As is common in the cases of large deep neural networks, the choices of the architecture and hyperparameters of the CVAE and CNN are made heuristically by trial and error. The best performance of the CVAE was obtained by means of the following training options of the custom training loop: a minibatch size equal to 220, a number of epochs equal to 1000, a global learning rate of 10⁻³, a gradient decay factor of 0.9, and a squared gradient decay factor of 0.99. While for the CNN, the following values were found: a minibatch size equal to 32, a number of epochs equal to 800, an initial learning rate of 10⁻⁴, a learning rate drop factor of 0.9, and a learning rate drop period of 20. The method utilized for both the CVAE and the CNN training was Adaptive Moment Estimation (ADAM).

Following an 8 h training of the CVAE and 1 h training of the CNN, the results obtained for both the reconstruction and source identification are reported in Table 4: the mean percentage error for reconstructing the entire field map hovers around 4%, while identifying the 10 radii incurs an approximately 3% error. It is important to highlight again that the CNN receives as input the reconstructed field map.

4.2. Approach 2: Encoder + ANN

The encoder is the one described in Table 1, while the ANN is a fully connected network with two hidden sigmoidal layers of size 10. The time employed to train the CVAE is the same as before (even though the decoder is not used during the prediction phase in Approach 2), while the time needed to train the ANN was 10 min, using an early stop criterion based on the performance on a validation set. The results relative to the errors during the radius identification are reported in Table 5, showing a performance around a 2% MAPE, while the performances for the field reconstruction are, of course, not available. The scatter plot shown in Figure 7 shows that in this approach, the true geometry was “missed” only three times.

4.3. Approach 3: CNN

The CNN architecture is shown in Table 6, and it was directly trained on the field data in the subdomain Ω₀. It is worth it to note that the CNN architecture chosen for solving this problem is the same as the one used in Approach 1, but in order to achieve a better performance, in this CNN, the dropout probability was increased to 30%.

The best performance of the CNN was obtained with the following training options: a minibatch size equal to 64, a number of epochs equal to 1500, an initial learning rate of 10⁻⁴, a learning rate drop factor of 0.9, and a learning rate drop period of 20. The ADAM method was utilized for the CNN training; the resulting training time was 1 h.

The results relative to the errors during the radius identification are reported in Table 7, showing a MAPE performance between 2.5% and 3.5%; the performances for the field reconstruction are, of course, not present.

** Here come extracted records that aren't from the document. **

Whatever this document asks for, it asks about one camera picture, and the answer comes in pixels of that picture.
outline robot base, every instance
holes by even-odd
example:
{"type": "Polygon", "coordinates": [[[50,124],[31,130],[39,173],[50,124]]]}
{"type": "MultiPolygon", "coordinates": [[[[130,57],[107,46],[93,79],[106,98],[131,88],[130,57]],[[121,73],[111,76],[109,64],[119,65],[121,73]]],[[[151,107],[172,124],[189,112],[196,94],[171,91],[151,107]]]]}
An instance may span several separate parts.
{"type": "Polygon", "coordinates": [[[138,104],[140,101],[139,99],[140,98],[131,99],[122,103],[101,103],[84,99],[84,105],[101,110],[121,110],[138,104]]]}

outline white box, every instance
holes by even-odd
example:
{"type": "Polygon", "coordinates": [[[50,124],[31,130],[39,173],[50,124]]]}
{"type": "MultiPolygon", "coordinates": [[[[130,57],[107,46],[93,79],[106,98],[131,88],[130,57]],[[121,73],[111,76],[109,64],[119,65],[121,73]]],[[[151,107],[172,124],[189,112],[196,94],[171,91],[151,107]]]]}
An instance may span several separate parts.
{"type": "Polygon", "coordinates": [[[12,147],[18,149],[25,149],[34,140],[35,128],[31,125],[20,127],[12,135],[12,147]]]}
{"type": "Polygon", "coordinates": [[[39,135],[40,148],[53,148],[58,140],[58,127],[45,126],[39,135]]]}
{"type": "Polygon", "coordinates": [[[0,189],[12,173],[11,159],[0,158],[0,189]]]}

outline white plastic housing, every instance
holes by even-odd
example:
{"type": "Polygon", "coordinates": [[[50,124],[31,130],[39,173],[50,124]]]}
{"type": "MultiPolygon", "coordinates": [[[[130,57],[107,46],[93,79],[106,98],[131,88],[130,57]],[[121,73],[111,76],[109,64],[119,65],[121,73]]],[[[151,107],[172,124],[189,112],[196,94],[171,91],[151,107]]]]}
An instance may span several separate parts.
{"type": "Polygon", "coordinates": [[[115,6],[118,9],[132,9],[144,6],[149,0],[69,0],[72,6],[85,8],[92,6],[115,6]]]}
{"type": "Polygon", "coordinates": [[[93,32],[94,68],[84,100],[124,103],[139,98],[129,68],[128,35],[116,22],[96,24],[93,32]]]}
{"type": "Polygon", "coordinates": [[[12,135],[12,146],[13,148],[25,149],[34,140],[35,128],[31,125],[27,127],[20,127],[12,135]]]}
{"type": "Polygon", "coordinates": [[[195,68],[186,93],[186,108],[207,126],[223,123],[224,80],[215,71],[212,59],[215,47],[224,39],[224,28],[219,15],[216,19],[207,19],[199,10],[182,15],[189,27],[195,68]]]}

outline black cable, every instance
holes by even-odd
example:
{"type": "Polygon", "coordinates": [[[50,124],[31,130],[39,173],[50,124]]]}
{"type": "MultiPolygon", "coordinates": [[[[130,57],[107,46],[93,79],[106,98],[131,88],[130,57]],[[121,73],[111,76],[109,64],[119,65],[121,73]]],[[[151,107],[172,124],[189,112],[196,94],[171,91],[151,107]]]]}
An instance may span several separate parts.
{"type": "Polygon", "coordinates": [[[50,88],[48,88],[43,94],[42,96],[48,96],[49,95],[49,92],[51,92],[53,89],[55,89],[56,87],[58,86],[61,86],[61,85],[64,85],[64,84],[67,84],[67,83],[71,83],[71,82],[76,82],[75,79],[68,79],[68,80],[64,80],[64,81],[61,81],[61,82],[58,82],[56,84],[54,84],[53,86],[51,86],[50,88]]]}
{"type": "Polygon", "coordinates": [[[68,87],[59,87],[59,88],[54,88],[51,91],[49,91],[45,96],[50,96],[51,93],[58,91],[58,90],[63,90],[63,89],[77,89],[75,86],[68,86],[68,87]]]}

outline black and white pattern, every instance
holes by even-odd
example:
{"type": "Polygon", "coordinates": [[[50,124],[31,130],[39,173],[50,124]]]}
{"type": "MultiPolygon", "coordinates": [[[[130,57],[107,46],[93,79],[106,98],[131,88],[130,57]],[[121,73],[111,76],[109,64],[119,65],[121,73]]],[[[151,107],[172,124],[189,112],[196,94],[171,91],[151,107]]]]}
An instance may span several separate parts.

The scatter plot shown in Figure 8 demonstrates that in this approach, the true geometry was “missed” several times in cases of geometry with large radii, i.e., far from the subdomain from which the image was provided as input to the CNN.

5. Discussion and Conclusions

In the context of deep learning, the so called “hold out” was the most common approach for validation, which consists of splitting the dataset into training and test sets and using the test data to compare and to assess the generalization capabilities of the models. In our case, the dataset was split into 75–25% training and testing, respectively. All performance results presented refer to the test errors. Regarding the selection of the hyper-parameters, due to the complexity of the deep learning models, a commonly used trial-and-error heuristic approach was adopted.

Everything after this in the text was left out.